Both Kay and Olu said they believe the feminist movement in the United States, while doing some good, has hurt families by stripping from men their role as the heads of the household. “Men are afraid to assert themselves, afraid to be men,” Kay said. Women also are hurt by that, he said, because they need their husbands to act like men. When wives challenge the authority of their husbands, and don’t see them as capable heads of the home, Olu said, men withdraw and find their purpose and fulfillment outside of the family, he said, leaving a void in the lives of children who need their guidance and direction. “Women don’t like the monster they’ve created,” Olu said. “And we talk to men in their late 40s who look back and don’t like the path they’ve taken.” On the other hand, the feminist movement did some good, he said, by making men aware of the value and importance of women, correcting the misconception in some that women were inferior, and pointing out the inequity of men being paid more than women for the same work.
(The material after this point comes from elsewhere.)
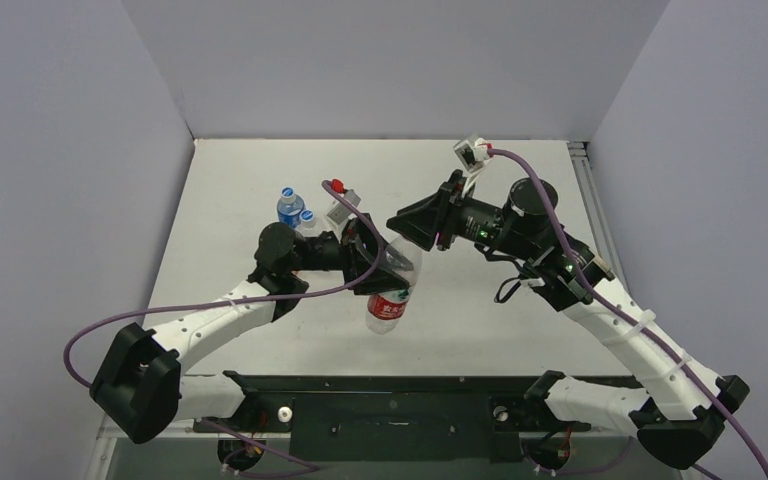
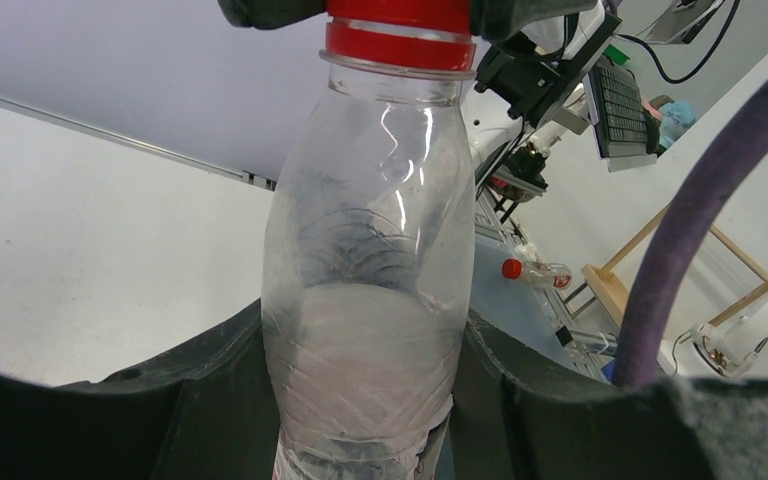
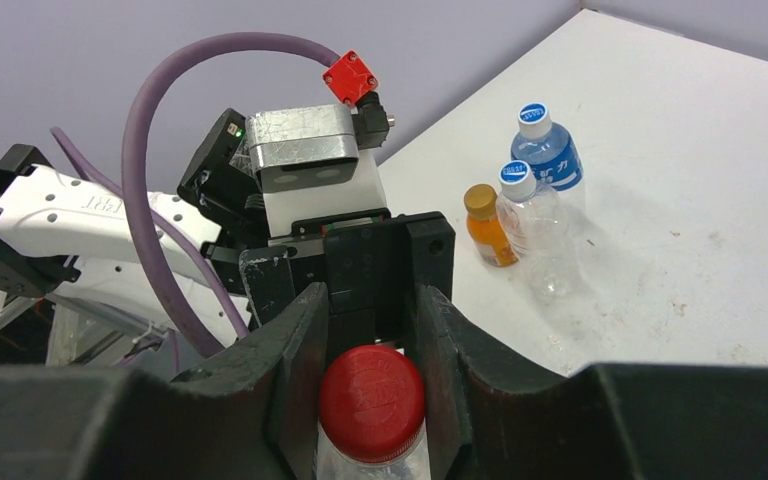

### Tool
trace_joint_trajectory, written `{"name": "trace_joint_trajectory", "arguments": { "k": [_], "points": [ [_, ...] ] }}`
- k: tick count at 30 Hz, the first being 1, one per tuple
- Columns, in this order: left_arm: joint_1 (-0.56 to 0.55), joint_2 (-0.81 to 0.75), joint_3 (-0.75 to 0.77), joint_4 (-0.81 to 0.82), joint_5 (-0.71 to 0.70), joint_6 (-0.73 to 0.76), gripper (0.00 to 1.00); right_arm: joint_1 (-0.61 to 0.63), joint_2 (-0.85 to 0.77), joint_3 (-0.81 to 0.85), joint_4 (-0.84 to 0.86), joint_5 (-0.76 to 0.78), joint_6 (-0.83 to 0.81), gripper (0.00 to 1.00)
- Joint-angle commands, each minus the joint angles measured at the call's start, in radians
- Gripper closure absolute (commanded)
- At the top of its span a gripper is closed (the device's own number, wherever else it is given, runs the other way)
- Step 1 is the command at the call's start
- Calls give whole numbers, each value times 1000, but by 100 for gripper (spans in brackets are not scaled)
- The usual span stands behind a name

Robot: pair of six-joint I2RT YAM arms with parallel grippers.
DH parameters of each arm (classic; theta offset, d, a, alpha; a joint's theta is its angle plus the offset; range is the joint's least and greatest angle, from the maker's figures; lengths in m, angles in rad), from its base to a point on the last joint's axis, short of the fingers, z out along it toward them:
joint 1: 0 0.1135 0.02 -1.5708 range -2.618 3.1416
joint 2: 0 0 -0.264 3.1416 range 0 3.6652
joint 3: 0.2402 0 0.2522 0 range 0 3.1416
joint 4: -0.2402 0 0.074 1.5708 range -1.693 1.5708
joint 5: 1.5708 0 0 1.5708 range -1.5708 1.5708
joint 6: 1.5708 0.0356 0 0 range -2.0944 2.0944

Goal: Screw on the bottle caps
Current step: Screw the bottle cap onto the plastic bottle.

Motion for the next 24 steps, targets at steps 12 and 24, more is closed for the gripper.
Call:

The essence of the biblical teaching, Kay said, is that in Christ there is no male or female, all are equal, but that God has established order in the family with different roles for husbands and wives. It is controversial to say so, even in many churches, he said, but the biblical role of the husband is head of the household. “When husband and wife get out of their God-given roles, there is disorder and other problems,” Olu said. He said the biblical model for husbands and wives is Christ and the church. Christ is head of the church, but never forces anyone to obey him. He loves them unconditionally, and they freely submit their lives to him in response to that love,” he said. If a husband gives himself to his wife fully, and loves her unconditionally, biblical submission will be her natural response, he said. Husbands who demand submission create resentment in their wives, he said. The Bible also instructs husbands and wives to submit themselves to each other, he said. Another contrast between American fathers and African fathers is how they view their role as mentors, Kay said. Fathers should be generalized mentors for their children, laying a foundation upon which future mentors can build, he said.
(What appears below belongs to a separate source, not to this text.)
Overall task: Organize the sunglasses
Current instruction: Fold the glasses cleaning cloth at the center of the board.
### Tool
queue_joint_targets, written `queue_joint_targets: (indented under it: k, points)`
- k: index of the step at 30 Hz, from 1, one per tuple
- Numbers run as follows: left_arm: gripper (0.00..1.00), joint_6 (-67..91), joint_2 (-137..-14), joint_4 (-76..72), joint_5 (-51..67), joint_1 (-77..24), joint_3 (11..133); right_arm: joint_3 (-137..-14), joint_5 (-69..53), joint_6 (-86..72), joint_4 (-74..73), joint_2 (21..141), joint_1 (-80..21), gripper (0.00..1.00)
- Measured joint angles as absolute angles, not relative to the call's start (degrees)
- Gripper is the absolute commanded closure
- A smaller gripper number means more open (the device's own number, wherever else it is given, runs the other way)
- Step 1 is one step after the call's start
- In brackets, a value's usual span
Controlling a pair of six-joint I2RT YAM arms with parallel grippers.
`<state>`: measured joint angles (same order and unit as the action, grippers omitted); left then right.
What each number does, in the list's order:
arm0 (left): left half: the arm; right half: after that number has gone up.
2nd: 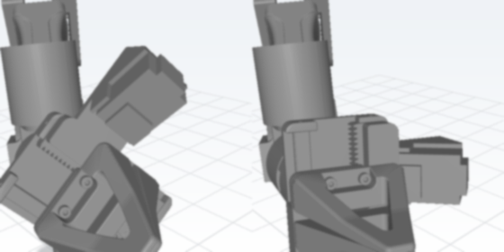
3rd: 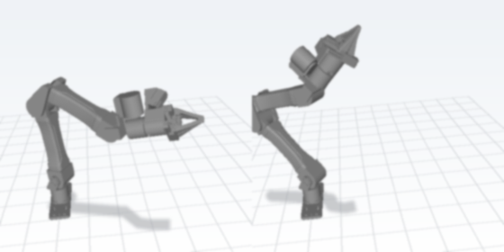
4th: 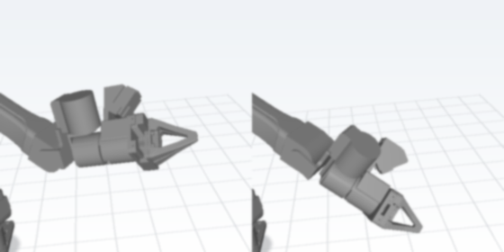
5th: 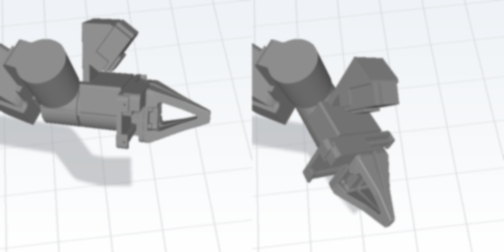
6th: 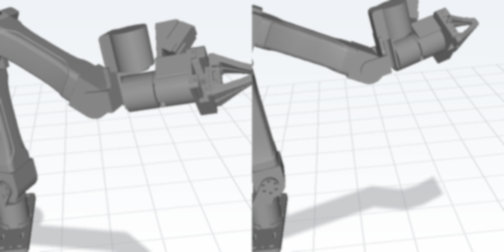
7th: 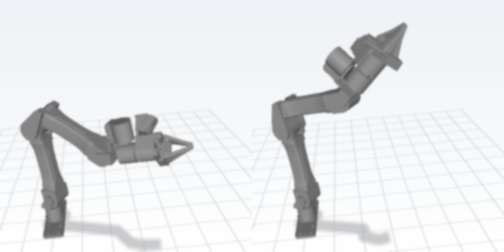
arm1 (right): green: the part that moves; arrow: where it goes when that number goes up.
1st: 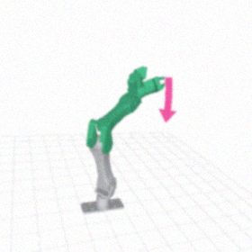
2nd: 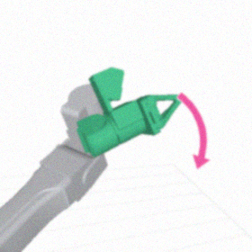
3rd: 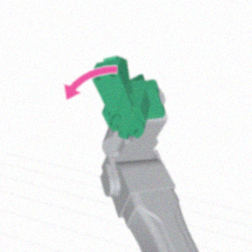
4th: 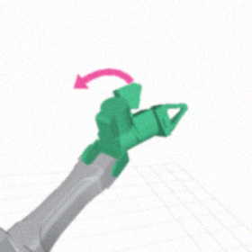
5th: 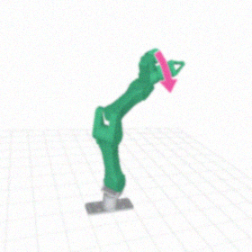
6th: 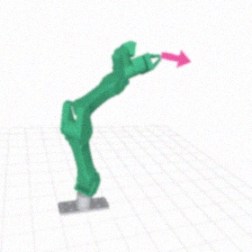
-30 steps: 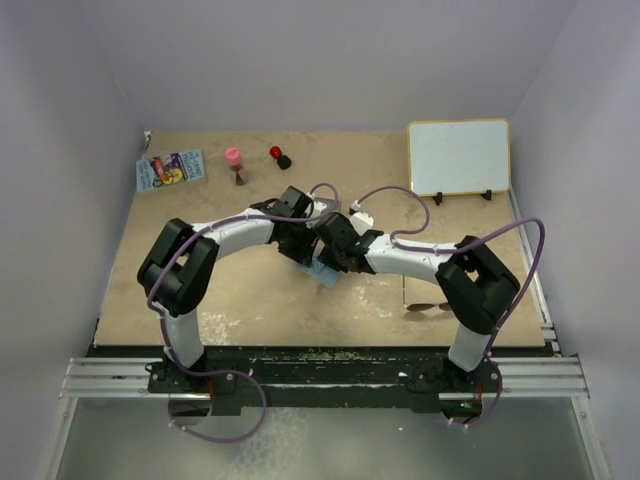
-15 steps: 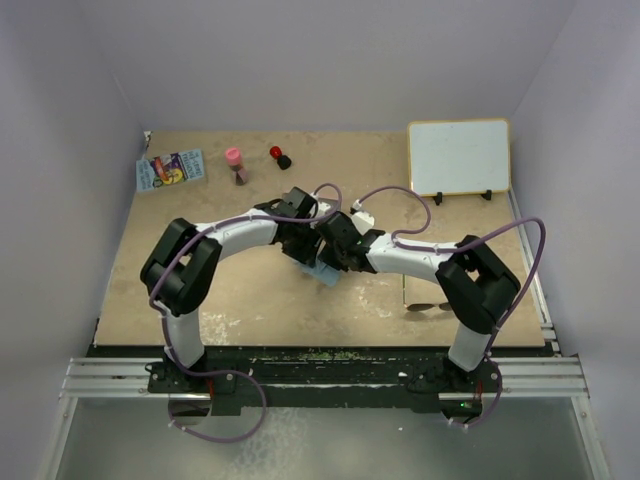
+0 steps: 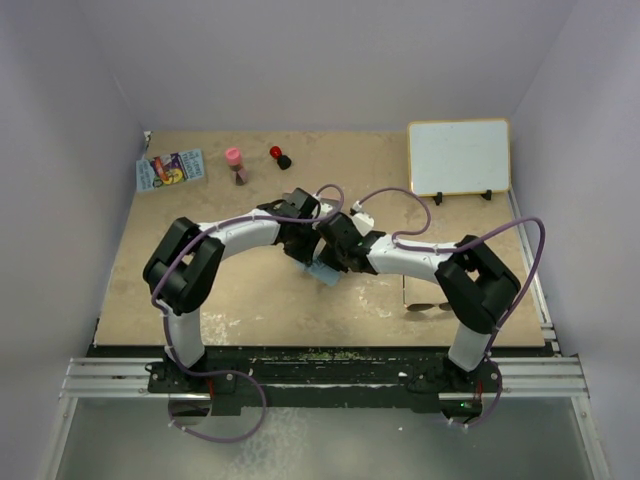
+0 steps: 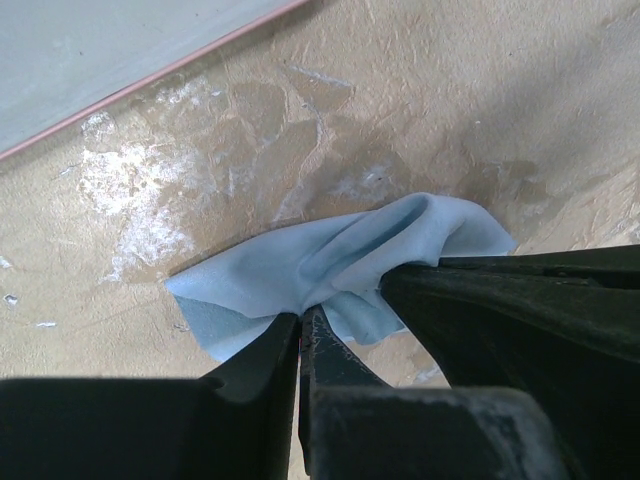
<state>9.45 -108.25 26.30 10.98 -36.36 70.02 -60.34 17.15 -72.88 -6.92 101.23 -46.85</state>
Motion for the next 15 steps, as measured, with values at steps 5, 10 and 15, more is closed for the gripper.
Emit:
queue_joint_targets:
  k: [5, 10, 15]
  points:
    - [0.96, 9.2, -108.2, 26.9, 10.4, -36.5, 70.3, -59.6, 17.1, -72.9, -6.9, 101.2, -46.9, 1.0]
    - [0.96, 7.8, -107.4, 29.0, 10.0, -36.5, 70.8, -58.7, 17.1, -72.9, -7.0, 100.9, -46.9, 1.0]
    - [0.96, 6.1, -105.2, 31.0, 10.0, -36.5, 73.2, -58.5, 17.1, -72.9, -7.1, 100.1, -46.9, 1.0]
Children whose fathers have not mentored them in practical, intellectual and spiritual areas go into the world with deficits which must be filled before they can go on to maturity. The mentoring principle goes beyond the family, he said. Societies in Africa, Asia and South America tend to be collectivistic; American society is individualistic, he said. In an African village, everyone is watching out for the welfare of everyone else. For example, it would not be abnormal in Nigeria, Olu said, for someone to say to his neighbor or friend, “Have you read your Bible today?” “In America, that would be considered intrusive.” In Africa, Christian leaders take their role as mentors seriously, and are always looking for ways to invest themselves in the lives of young people. The Taiwos have self-published two books, “The Progenitor Principle, Why you must leave a legacy behind,” and “Uncovering the Hidden Stranger Within,” available from WinePress Publishing, Enumclaw, Washington. They speak… at churches in the United States and in Africa as Vision for Life Ministries Inc. on issues of identity, vision and purpose, and the worth of the individual.